On every line of the listing, check for "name"; copy the lines that have it.

——

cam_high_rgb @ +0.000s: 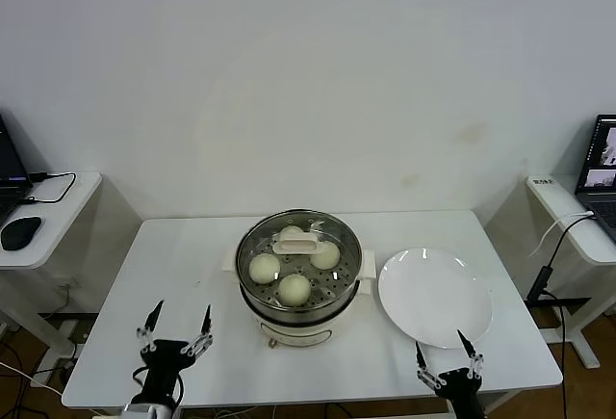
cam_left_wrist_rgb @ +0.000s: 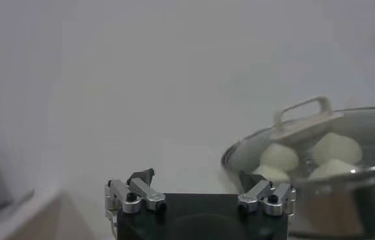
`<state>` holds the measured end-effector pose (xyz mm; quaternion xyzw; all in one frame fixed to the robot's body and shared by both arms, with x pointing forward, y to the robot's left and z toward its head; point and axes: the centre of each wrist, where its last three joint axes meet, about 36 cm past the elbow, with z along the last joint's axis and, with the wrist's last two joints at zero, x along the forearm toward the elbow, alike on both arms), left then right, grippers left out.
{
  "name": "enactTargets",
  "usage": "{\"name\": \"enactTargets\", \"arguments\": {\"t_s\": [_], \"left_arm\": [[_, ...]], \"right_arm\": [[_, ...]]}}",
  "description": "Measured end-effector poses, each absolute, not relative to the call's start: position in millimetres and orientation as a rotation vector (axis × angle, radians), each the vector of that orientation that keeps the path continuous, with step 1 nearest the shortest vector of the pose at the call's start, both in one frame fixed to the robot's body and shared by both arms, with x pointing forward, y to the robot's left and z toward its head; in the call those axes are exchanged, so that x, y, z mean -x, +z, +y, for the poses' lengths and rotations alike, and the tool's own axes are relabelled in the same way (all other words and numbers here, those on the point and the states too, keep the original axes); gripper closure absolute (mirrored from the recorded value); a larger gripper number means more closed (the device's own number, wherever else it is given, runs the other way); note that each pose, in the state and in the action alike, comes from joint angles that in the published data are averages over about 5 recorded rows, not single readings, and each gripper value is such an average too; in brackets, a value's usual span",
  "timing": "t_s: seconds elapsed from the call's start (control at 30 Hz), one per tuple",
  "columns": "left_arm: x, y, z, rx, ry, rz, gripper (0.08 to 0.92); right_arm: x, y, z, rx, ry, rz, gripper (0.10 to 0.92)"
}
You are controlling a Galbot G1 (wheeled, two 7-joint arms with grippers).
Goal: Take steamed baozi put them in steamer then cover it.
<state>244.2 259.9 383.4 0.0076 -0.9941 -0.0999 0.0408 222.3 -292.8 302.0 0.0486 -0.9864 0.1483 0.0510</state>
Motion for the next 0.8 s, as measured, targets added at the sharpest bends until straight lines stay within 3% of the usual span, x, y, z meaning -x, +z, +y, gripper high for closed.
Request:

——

* RESPONSE BOX
  "name": "enactTargets",
  "usage": "{\"name\": \"enactTargets\", \"arguments\": {\"t_s\": [_], \"left_arm\": [[_, ...]], \"right_arm\": [[_, ...]]}}",

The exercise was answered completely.